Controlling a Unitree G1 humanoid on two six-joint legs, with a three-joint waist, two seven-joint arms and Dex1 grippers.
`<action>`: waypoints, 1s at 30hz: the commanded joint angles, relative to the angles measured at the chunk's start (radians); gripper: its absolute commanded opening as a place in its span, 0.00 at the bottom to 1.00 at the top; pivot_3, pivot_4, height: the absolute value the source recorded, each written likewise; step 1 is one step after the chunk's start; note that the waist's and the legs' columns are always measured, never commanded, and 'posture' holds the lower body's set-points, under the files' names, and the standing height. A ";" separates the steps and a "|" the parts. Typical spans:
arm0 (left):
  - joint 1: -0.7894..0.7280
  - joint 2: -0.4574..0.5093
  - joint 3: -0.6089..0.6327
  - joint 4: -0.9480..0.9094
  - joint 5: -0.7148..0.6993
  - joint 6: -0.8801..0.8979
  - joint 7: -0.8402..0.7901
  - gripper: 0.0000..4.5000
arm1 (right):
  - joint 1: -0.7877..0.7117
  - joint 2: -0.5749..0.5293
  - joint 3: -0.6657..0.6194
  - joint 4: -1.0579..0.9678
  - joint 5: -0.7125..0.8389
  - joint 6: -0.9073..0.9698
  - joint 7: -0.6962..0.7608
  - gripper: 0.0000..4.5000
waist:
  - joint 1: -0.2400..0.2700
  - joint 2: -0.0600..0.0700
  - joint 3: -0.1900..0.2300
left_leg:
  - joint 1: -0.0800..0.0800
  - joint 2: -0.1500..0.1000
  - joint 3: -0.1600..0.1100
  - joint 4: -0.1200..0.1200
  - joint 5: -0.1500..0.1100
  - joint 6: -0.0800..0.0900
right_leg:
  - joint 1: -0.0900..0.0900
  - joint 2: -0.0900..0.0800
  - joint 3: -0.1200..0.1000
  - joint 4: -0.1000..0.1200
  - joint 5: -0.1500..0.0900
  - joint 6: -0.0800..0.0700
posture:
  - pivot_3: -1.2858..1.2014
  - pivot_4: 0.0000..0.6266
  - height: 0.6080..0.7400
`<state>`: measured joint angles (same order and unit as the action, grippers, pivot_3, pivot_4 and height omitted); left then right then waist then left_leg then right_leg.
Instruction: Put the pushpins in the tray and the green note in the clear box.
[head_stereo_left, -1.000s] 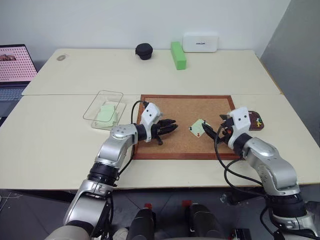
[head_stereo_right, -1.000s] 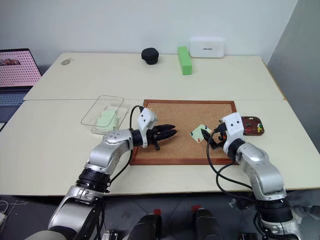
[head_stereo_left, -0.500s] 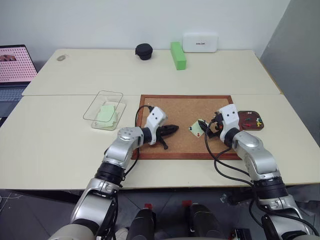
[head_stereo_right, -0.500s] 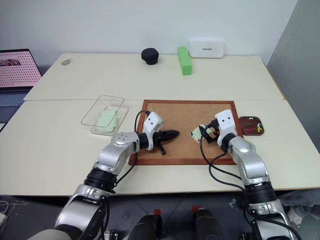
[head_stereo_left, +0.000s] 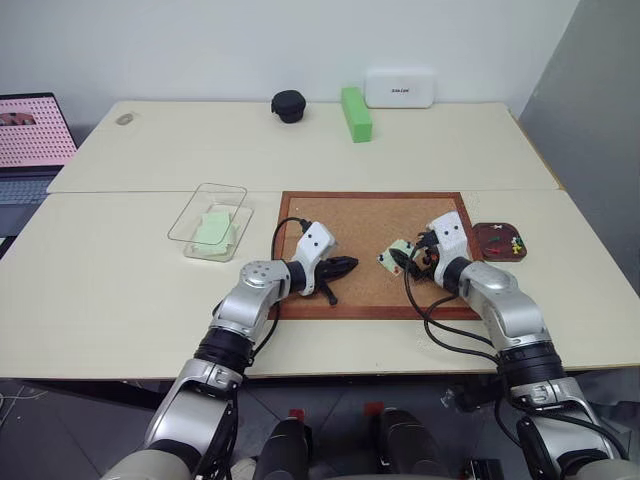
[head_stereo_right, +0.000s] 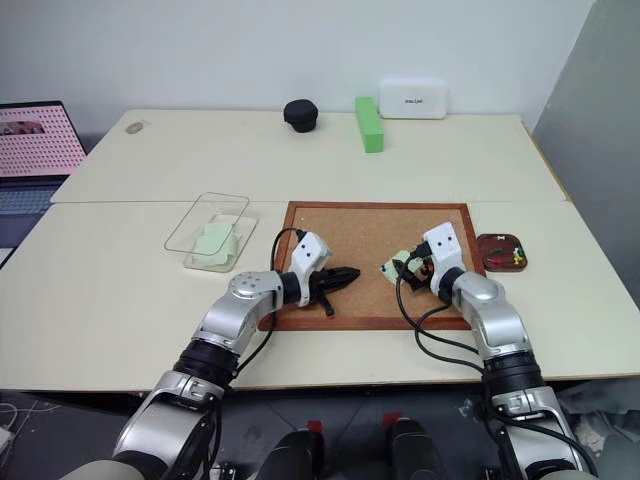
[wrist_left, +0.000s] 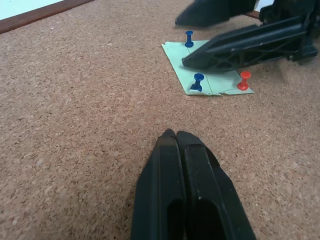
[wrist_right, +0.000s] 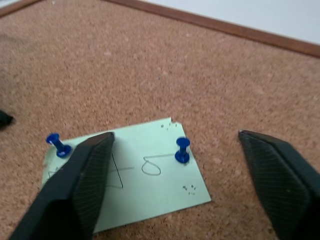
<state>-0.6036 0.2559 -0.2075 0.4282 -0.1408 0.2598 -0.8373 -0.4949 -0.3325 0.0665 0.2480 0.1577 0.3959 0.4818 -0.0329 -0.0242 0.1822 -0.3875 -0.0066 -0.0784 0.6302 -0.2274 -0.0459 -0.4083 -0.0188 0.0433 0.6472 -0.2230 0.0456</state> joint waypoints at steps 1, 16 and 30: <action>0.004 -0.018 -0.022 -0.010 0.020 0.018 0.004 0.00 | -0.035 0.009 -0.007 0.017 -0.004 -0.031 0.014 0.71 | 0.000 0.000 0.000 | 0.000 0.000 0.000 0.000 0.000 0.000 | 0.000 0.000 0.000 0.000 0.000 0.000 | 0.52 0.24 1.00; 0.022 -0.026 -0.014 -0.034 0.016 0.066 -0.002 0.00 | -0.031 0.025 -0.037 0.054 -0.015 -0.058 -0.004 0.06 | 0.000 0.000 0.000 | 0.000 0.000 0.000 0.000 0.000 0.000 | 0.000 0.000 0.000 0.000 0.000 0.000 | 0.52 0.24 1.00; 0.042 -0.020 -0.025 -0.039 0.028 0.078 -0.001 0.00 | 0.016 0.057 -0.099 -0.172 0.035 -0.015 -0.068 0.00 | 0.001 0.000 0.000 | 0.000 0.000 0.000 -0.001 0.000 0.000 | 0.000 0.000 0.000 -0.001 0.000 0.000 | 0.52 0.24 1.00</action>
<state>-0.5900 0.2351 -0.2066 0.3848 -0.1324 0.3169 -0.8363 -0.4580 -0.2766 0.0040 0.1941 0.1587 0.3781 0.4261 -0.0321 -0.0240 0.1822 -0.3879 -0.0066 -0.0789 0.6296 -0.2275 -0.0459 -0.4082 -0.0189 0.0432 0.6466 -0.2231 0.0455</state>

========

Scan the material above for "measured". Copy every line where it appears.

OUTPUT FOR THIS TASK →
`<action>`: waypoints, 1s at 30hz: the commanded joint angles, relative to the angles measured at the chunk's start (radians); gripper: its absolute commanded opening as a place in its span, 0.00 at the bottom to 1.00 at the top; pivot_3, pivot_4, height: the absolute value the source recorded, each written likewise; step 1 is one step after the chunk's start; note that the waist's and the legs' columns are always measured, never commanded, and 'posture' holds the lower body's set-points, under the files' names, and the standing height. A ";" separates the steps and a "|" the parts. Typical spans:
`<state>`: measured joint angles (same order and unit as the action, grippers, pivot_3, pivot_4 and height omitted); left then right then waist then left_leg then right_leg.

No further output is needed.